Speaker
Description
Steelmaking facilities are significant sources of environmental noise pollution, with complex acoustic emissions arising from diverse operations including Electric Arc Furnace (EAF) melting, hot rolling, scrap handling, and material transport. Effectively managing and reducing industrial noise emissions requires identifying which specific processes and equipment mostly contribute to elevated noise levels affecting surrounding communities. However, continuous monitoring systems deployed in modern steel plants generate vast quantities of acoustic data that make manual analysis and classification impractical, creating an urgent need for automated solutions.
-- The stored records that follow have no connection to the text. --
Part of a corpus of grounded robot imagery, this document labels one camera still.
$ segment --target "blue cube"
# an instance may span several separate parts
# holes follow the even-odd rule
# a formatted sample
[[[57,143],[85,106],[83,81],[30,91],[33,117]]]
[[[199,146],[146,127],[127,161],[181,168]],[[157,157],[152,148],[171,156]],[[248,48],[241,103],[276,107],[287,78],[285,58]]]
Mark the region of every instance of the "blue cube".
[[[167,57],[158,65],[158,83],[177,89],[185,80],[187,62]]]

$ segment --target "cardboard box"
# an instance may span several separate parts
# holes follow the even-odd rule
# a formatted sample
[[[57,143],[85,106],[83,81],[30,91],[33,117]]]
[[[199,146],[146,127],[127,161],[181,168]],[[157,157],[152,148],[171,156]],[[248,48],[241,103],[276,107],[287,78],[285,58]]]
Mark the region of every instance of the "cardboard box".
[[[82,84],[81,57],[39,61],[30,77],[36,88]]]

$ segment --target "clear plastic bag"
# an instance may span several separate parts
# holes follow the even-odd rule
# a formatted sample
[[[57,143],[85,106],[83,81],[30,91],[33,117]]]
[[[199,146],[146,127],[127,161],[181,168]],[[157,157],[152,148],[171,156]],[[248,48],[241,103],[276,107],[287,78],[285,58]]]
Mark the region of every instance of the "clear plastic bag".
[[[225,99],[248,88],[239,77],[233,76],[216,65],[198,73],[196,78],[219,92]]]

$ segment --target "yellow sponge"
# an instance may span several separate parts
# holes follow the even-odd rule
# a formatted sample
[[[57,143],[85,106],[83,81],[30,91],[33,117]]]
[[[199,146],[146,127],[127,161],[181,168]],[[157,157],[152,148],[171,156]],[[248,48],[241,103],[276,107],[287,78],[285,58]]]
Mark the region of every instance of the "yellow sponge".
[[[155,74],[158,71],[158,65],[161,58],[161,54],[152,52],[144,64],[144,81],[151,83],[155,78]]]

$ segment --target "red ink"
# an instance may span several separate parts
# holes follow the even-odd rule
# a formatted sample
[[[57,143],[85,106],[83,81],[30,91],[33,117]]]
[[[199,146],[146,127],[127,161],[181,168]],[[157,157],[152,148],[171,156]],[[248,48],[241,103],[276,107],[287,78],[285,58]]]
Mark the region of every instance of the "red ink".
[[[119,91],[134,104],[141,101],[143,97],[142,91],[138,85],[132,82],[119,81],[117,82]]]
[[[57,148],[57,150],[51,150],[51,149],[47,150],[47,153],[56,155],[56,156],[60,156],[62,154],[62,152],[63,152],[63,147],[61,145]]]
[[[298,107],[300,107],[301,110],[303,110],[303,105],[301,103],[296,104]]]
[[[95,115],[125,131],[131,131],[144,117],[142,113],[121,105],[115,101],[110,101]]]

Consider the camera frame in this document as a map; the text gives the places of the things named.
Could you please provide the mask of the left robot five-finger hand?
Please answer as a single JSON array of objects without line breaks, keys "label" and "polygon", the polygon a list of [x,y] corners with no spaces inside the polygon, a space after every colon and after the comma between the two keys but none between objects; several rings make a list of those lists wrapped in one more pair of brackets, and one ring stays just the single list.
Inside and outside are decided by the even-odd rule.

This study presents an intelligent noise monitoring system developed within the project entitled: “Real-time acoustic sensorS and artificial Intelligence appLications for the rEduction of local eNvironmental impaCt due to noise Emissions” (SILENCE) co-funded by Research Fund for Coal and Steel (RFCS). The system is designed to automatically identify and categorize noise sources in operational steel plants without requiring manual labeling of acoustic events. The system utilizes strategically positioned microphones across critical production zones including the hot rolling mill, EAF area, coiling stations, scrapyard, and transport routes to continuously capture acoustic emissions triggered when sound levels exceed predefined thresholds.
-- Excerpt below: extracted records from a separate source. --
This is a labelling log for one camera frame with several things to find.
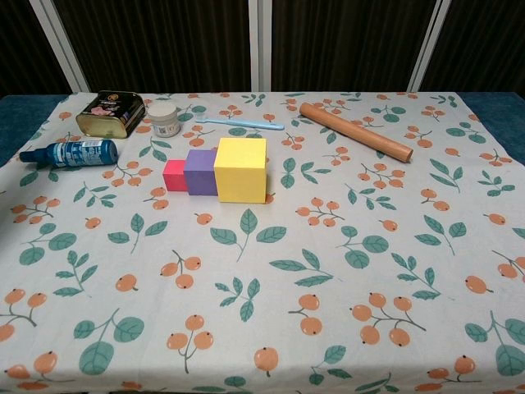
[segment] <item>block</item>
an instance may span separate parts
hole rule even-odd
[[[168,191],[188,191],[184,179],[185,160],[168,160],[162,176]]]
[[[266,197],[266,140],[221,138],[215,159],[219,201],[260,203]]]
[[[184,165],[184,177],[190,195],[217,195],[213,164],[217,151],[191,149]]]

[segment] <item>jar lid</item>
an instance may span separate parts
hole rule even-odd
[[[177,106],[174,103],[150,104],[148,115],[152,121],[166,121],[176,116]]]

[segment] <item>gold tin can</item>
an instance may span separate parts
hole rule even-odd
[[[145,113],[144,102],[137,93],[101,90],[76,116],[76,122],[91,137],[127,138]]]

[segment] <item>purple cube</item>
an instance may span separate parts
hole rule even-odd
[[[191,149],[184,165],[184,177],[190,195],[217,195],[215,183],[216,150]]]

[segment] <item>light blue toothbrush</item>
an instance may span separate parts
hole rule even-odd
[[[197,123],[220,123],[222,125],[230,126],[246,126],[253,127],[257,129],[270,129],[270,130],[284,130],[285,125],[280,125],[278,123],[267,123],[265,121],[243,121],[242,119],[210,119],[206,117],[203,113],[200,113],[195,116],[195,121]]]
The core innovation lies in applying advanced unsupervised machine learning techniques to automatically group similar acoustic events and identify their operational sources. The approach combines Variational Autoencoders with Gaussian Mixture Models to learn characteristic acoustic signatures directly from recorded sound data, represented as Mel-spectrograms that capture frequency and temporal patterns. This methodology enables the system to discover natural groupings in complex, overlapping industrial soundscapes without prior knowledge of event categories.
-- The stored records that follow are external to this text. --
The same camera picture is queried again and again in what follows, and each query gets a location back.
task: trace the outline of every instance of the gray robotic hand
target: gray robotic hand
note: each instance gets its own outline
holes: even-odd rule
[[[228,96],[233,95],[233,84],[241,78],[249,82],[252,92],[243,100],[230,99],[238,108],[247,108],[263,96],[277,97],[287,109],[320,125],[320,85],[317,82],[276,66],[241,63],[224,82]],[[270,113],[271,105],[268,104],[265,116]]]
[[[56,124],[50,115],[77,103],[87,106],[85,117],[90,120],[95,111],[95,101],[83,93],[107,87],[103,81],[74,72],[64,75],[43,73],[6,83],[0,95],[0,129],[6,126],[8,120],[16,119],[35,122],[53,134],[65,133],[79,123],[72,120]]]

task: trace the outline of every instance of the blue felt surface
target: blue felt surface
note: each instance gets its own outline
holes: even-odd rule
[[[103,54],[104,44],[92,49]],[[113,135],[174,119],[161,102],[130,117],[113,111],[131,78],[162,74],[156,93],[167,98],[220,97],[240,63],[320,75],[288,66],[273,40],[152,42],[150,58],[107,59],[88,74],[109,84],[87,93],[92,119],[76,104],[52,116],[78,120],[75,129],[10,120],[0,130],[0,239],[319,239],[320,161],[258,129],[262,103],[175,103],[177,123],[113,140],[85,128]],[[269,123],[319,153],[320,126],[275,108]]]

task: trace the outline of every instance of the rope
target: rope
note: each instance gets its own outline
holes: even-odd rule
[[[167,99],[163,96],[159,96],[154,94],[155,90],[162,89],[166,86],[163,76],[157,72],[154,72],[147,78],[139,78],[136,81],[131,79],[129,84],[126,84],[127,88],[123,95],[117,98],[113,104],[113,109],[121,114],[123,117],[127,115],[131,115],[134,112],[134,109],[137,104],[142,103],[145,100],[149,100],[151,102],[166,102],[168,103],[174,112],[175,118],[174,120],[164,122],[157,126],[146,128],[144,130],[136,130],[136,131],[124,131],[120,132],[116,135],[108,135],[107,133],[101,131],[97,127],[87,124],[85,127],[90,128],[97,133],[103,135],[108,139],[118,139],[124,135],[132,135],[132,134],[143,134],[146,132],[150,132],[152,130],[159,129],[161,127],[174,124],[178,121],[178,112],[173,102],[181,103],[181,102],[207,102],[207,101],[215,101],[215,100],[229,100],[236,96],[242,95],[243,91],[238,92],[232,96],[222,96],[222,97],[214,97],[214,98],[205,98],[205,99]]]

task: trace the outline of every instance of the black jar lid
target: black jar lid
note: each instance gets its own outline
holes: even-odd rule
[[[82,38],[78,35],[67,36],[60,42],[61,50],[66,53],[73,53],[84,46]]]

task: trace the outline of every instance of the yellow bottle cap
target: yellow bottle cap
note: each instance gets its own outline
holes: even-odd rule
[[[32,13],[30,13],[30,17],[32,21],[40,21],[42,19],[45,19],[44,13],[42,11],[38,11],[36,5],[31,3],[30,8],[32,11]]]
Comprehensive evaluation demonstrates that this deep learning framework significantly outperforms conventional clustering methods. The system achieves superior separation and identification of distinct acoustic events, with quantitative metrics showing improvements compared to traditional approaches. Testing on both industrial steel plant recordings and benchmark urban sound datasets confirms the robustness and generalizability of the methodology.
The practical implications for steel producers are substantial. Plant operators gain automated tools to pinpoint specific processes responsible for noise complaints, enabling targeted mitigation measures. The continuous monitoring capability supports compliance with environmental regulations by providing objective documentation of noise sources and their temporal patterns. Furthermore, the system's unsupervised nature eliminates the need for extensive expert annotation, allowing rapid deployment across different facilities and operational contexts.
This work represents a significant advancement toward sustainable steelmaking operations, providing an efficient, scalable, and automated solution for industrial noise management that balances production efficiency with environmental responsibility and community relations.